Not only did he engage in textual verification of Chan texts; he also attempted to rearrange the accepted Chan lineage based on his own understanding. In his “Treatise on the Five Lineages” (Wuzong shuo), written in 1598, he made a bold claim that the teaching styles of all the five Chan lineages actually resembled the style of Mazu Daoyi, whom he regarded as the spiritual source of all Chan traditions.

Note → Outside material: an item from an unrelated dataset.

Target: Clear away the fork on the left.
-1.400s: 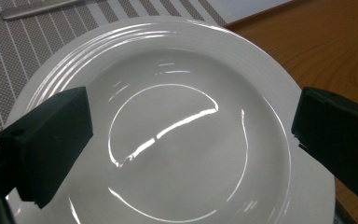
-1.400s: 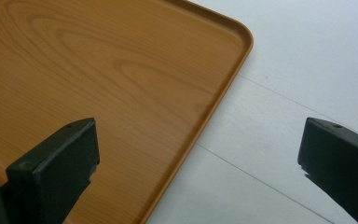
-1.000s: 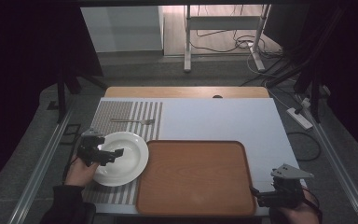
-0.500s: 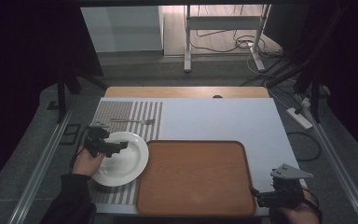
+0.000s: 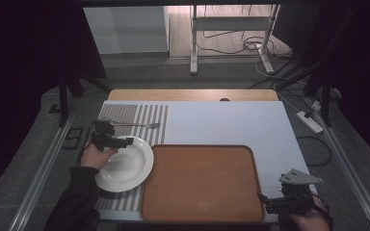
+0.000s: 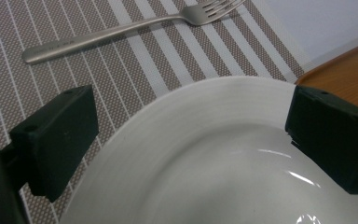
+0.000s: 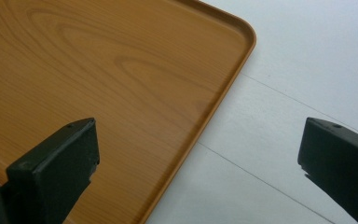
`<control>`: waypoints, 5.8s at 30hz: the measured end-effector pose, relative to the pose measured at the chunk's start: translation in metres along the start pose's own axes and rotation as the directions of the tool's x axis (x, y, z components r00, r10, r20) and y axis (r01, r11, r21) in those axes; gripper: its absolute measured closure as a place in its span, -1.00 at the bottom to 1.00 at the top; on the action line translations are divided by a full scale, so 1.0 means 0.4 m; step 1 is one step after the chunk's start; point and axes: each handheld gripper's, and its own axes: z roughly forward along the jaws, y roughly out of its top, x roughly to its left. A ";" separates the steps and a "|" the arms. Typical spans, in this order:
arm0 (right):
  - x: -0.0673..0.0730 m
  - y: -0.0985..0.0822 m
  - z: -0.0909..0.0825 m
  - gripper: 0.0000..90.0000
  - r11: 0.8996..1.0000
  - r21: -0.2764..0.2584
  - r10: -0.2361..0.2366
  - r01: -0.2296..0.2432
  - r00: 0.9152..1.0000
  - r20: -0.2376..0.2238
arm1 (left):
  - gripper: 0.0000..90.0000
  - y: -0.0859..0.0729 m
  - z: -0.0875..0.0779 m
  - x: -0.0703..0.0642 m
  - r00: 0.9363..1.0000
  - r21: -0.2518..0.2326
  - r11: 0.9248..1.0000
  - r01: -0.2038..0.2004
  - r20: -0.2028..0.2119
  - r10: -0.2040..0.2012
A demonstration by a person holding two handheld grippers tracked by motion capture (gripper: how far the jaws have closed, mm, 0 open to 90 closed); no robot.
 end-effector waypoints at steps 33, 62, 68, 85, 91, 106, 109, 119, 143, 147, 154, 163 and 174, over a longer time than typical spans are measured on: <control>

His view resurfaced in the later debate on Chan lineage, which sought to rearrange the accepted Chan lineage by emphasizing Mazu’s spiritual heritage.35 What’s more, he drew attention to Nanyang Huizhong and Yongjia Xuanjue because he thought even without dharma heirs, their superb understanding proved that they were the true heirs of the Sixth patriarch Huineng.36 Clearly, Li Zhi placed his “interpretation” based on reading above the sectarian conventions established in Chan communities.
Evidence suggests that Li Zhi inhabited a world of textual spirituality constructed by intrinsic links among religious books. But when the issue of practice and devotion came to the forefront, he became equivocal and hesitant. Sure, he lived in a Buddhist monastery for a long time and was familiar with monastic routines; he even acted as abbot in the absence of Wunian Shenyou and set rules for monks.37 He also once chanted the Medicine King Sūtra (Yaoshi jing) for an extensive period in the hope of recovering from asthma.38 However, he remained at a remove from the genuine life of the monastic community and abstained from serious devotional practice. Even after he shaved his head, he continued to consume meat.39
It is a puzzle, however, that Li Zhi seems to have committed himself to Pure Land belief and practice, which appeared to be deeply devotional, in addition to Chan Buddhism. In 1593 he returned to Dragon Lake and built a Buddha hall. In 1597 he resided at Jilesi in West Mountain in Beijing and compiled Essentials of Pure Land (Jingtu jue) in three fascicles. This raises the interesting question of whether Li Zhi’s spirituality was purely “textual.” In fact, his discussions of Pure Land Buddhism are couched in the Chan rhetoric of spontaneity and nondualism. In his “Preface to Resolving Doubts about the Pure Land” (Jingtu jue qianyin), he declared, “Amitābha Buddha’s Pure Land is no other than the Pure Land of one’s own mind.” Moreover, chanting Buddha’s name and Chan investigation serve the same purpose of “purifying one’s own mind.”40 As he also claimed in a letter to his friend Li Shihui, “There are many Buddha worlds. Wherever there is a world, there is Buddha. Wherever there is a Buddha, I would travel there and sojourn there.… If there is a Buddha in Heaven, I’d go there; if there is a Buddha in Hell, I’d go there as well. Why must I restrict myself to solely going to the inner court of the Tusita Heaven like Bai Letian [Bai Juyi] or being reborn in the Western Land like Tiantai Master Zhiyi and Chan master Yongming Yanshou?”41 This passage mentions multiple descriptions of the Buddha Land, including the ones famous Buddhists such as Bai Juyi, Zhiyi, and Yongming Yanshou aspired to. However, for Li Zhi, these are all equal options with no differentiation or preference. The key point is to be with the Buddha no matter where he resides. Even here, where he is promoting Pure Land practice, he does not consider himself restricted by a devotional program aiming at rebirth in the Western Paradise. Rather, he conceives of Pure Land practice as simply one option for pursuing the supreme Way. In this sense, it was only one of the many practices subordinated to and supplementing his textual spirituality; his regular Buddhist practice could be considered auxiliary.42
PERFORMANCE AND AUTHENTICITY
The late Ming was a time of performance: drama, opera, and ceremonial rituals were staged in cities and villages and greatly enjoyed by people of all walks of life. Not satisfied with operating purely on the intellectual plane, late-Ming Dao learners sought to demonstrate their superior understanding of the truth through action. Wang Yangming’s thought on the “unity of knowledge and action” (zhixing heyi) expressed such a tendency. The late-Ming “spiritual seekers” thus had a strong inclination to “do things” in order to demonstrate their “textual spirituality.”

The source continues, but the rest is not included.